LOL...yeah, Tom's the jive-talking stalk of celery with the huge grey hair afro and a beard made of java moss.  At least that's my vision of him... (not really)

I won't be able to make it to the August meeting, but I would like to see the side dish list posted. Good idea EG.

As for drinks, has anybody tried the Mike's Hard Iced Tea?


----------



## MatPat

Troy McClure said:


> As for drinks, has anybody tried the Mike's Hard Iced Tea?


I tried the Hard Lemonade before but didn't care for it much. I much prefer a good beer for my alcoholic brews. Porters are great in the cooler months and Ales are always good! I think one of my favorite year round brews is Sierra Nevada Pale Ale but when it's really hot outside, Corona hits the spot!

That said, I always get excited this time of year since the Octorberfest brews come out...along with football season. Can anyone say Rheinheitsgebot???


----------



## molurus73

Looks like Matt's fam will be gone for the meeting. Alcoholic beverages will be at your discretion Matt. I don't know if we have any underage folks. Let's start throwing ideas out for a food list. Simple things that everyone likes for a grill out.

Seems like 5:00 is the time we are looking at to meet at Matt's. We will start cooking and whatnot and probably eat around 5:30 or 6:00. 

If we can find about 35 feet of flat land somewhere up there we can play cornhole. If anyone has access to a set please speak up. I may or may not be able to come across one.

We will probably need at least one maybe two decent size coolers for beverages. We will need ice as well. Matt has a grill we can use but we will need charcoal and stuff. Maybe some paper plates. I am trying to come up with a list of non food items we would need as well. Feel free to chime in. I would like to get a list together before the August meeting next week so we can brainstorm a little there and then I can email a list to everyone afterwords.
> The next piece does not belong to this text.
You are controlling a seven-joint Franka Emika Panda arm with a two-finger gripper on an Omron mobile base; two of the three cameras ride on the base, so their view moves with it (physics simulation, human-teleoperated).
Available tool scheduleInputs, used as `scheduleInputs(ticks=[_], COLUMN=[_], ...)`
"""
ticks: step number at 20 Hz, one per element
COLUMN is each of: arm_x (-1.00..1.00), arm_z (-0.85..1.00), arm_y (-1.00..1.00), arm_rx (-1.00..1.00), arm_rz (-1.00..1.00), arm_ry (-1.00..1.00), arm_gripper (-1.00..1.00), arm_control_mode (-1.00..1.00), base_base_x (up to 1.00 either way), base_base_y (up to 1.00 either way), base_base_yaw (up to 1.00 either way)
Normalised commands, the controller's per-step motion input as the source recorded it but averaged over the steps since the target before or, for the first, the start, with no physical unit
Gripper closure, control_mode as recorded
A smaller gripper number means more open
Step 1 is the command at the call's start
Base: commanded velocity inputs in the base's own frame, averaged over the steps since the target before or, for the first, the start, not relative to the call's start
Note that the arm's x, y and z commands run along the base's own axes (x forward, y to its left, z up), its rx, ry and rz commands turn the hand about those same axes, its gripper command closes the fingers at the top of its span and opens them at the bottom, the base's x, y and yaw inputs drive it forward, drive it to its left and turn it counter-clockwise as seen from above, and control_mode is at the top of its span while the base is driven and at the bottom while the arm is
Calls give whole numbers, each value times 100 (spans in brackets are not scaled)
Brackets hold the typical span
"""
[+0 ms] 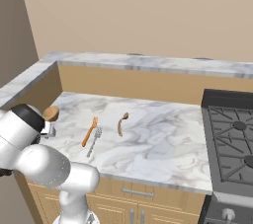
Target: Organize the utensils by type. Pick up the wooden spoons from the counter and place them in the open cabinet. Then pick up the metallic utensils from the counter and place them in the open drawer.
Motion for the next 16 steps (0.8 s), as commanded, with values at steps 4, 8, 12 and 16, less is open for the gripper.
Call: scheduleInputs(ticks=[4,8,12,16], arm_x=[0,0,0,-1], arm_z=[-18,-7,0,52], arm_y=[-18,-50,-57,-27], arm_rx=[1,2,7,4], arm_rz=[0,0,0,0], arm_ry=[-4,0,0,0], arm_gripper=[100,100,100,100], arm_control_mode=[-100,-100,-100,-100], base_base_x=[0,0,0,0], base_base_y=[0,0,0,0], base_base_yaw=[0,0,0,0])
Any other activities you would like as well. Maybe a poker game or cards of some sort. Maybe have a three plant buy in for some Texas Hold'em. Just start hitting me with ideas.

Jim


----------



## MatPat

Alcoholic beverages are fine, just as long as folks remember they have to drive and they are of legal age (I think most of us are). I have a 120qt (30g) cooler that we can use for drinks. 40lbs of ice is more than sufficient for this cooler to keep bottles cold and it would probably take less for cans. Never had it full but I imagine it will hold quite a bit. 
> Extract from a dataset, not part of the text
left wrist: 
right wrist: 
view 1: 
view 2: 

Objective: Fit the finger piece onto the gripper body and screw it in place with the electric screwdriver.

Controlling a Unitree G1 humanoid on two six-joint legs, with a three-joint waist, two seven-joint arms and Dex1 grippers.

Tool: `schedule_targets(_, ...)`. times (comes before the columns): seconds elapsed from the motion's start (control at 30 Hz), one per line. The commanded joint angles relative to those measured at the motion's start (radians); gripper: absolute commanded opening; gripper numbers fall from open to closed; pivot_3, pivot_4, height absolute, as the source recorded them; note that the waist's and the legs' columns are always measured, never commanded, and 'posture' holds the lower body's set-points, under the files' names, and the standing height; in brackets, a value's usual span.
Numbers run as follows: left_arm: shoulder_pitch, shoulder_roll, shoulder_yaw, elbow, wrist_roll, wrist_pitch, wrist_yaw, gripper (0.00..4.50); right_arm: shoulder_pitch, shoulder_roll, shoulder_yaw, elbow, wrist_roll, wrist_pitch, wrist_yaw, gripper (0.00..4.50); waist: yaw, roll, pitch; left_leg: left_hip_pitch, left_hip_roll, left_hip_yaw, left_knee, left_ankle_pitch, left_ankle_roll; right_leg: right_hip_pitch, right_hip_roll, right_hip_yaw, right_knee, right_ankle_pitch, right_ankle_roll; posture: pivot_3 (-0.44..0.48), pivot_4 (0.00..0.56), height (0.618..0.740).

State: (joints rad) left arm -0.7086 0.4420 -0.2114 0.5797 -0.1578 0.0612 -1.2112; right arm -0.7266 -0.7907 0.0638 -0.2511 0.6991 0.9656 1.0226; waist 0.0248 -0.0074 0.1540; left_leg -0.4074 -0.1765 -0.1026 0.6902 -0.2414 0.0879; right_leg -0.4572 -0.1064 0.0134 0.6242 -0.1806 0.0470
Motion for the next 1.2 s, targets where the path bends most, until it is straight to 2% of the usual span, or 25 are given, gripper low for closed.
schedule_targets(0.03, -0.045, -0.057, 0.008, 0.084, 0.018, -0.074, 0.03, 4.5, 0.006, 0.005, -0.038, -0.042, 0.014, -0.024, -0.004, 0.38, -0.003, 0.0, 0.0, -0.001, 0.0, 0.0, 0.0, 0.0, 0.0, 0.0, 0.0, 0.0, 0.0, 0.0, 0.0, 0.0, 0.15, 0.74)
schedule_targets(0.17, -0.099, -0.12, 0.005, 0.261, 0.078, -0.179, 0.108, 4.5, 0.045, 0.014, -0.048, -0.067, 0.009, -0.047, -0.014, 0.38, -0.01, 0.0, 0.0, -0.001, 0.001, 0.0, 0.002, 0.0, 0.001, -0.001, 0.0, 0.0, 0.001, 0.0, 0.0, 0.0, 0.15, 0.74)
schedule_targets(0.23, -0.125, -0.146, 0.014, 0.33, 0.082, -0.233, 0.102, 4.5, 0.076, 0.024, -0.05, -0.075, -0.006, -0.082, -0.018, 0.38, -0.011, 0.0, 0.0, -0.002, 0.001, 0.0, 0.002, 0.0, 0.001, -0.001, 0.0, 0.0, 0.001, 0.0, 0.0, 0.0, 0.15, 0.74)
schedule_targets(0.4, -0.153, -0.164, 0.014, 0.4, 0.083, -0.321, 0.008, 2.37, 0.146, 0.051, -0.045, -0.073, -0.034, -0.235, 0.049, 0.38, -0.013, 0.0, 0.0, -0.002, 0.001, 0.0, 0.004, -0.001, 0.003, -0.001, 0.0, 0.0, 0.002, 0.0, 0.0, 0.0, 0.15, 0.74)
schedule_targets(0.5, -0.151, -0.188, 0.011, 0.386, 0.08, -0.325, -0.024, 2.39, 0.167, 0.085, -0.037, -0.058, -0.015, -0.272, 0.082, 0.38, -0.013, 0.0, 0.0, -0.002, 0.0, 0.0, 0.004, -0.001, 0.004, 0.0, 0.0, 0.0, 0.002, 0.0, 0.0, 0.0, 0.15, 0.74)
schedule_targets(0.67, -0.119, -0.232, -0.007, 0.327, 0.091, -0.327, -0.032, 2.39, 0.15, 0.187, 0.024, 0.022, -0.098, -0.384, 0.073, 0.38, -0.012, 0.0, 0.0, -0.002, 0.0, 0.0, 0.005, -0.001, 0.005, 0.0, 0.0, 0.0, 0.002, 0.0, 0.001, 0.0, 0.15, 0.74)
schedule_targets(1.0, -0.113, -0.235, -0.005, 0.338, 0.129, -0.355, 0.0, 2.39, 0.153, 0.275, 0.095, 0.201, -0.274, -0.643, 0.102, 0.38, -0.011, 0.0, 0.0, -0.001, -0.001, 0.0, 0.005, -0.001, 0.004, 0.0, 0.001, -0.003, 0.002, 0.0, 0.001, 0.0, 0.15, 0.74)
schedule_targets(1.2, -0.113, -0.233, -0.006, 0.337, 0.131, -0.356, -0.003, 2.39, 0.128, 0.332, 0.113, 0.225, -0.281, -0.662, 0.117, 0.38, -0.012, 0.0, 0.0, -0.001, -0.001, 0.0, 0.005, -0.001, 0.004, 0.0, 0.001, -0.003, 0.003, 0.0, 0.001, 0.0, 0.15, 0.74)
I will volunteer the charcoal since I will have it or will need it anyways. I will handle the paper plates/napkins/cups, and 40lbs of ice too so put me on the list for these items. Most of them I already have but need to get more so it's not a problem. Plus I will definately need them when next summer rolls around.


----------



## molurus73

If everyone is ok with burgers and chicken I will handle that. Maybe at the August meeting we can scope out a decent cornhole spot if people want to play that. Or I guess we could just have a plant club meeting or something.


----------



## ctmpwrdcamry

I can bring drinks. IM sure there will be some good fall beers about by september, all the sumer stuff is already gone.  Great lakes work? How about Seirra Nevada?

And ill bring some soda and tea also.


----------



## EcleckticGirl

OK... I have to ask.  

Just what is cornhole? 

I will bring some chips and dip. My family always requests my homemade "Tank's" dip (Cream cheese onion garlicky dip)-- better than Tank's now that I have perfected the recipe I think.


----------



## MatPat

Bird and burgers sound fine to me. 

As far as the beer is concerned, as long as it isn't domestic (Bud, Coors, or Miller) I'll drink it though I probably won't have more than a couple with dinner. I had way to many domestic brews in my younger years and I guess I'm a beer snob now. Anything from Great Lakes is good as is Sierra Nevada. 

I'm not sure how to play cornhole, but I have seen it for sale at some of the pool supply stores. We'll have to see if there is room at my place to play at the August meeting.

I have to ask, since I'm not a local, what is Tanks? I'm asuming it's a bar or restaurant...


----------



## EcleckticGirl

Yes, Tank's is a bar near U of Dayton on Wayne Avenue. It is known for it's drink-your-way-around-the-world selection of bottled beers and good kitchen. Said kitchen includes the Onion dip I mentioned and "road kill" chili.


----------



## MatPat

EcleckticGirl said:


> Yes, Tank's is a bar near U of Dayton on Wayne Avenue. It is known for it's drink-your-way-around-the-world selection of bottled beers and good kitchen. Said kitchen includes the Onion dip I mentioned and "road kill" chili.


If I was a bit younger I might have to go check out Tanks. I wouldn't mind drinking my way around the world if it weren't for the hangover the next day. I can't handle hangovers like I used to, especially with a youngin running around.

We used to go to the Jewish Mother in Virginia Beach, VA. They had a similar selection of beers and that is how I got converted into a beer snob! It's always nice to try something new...


----------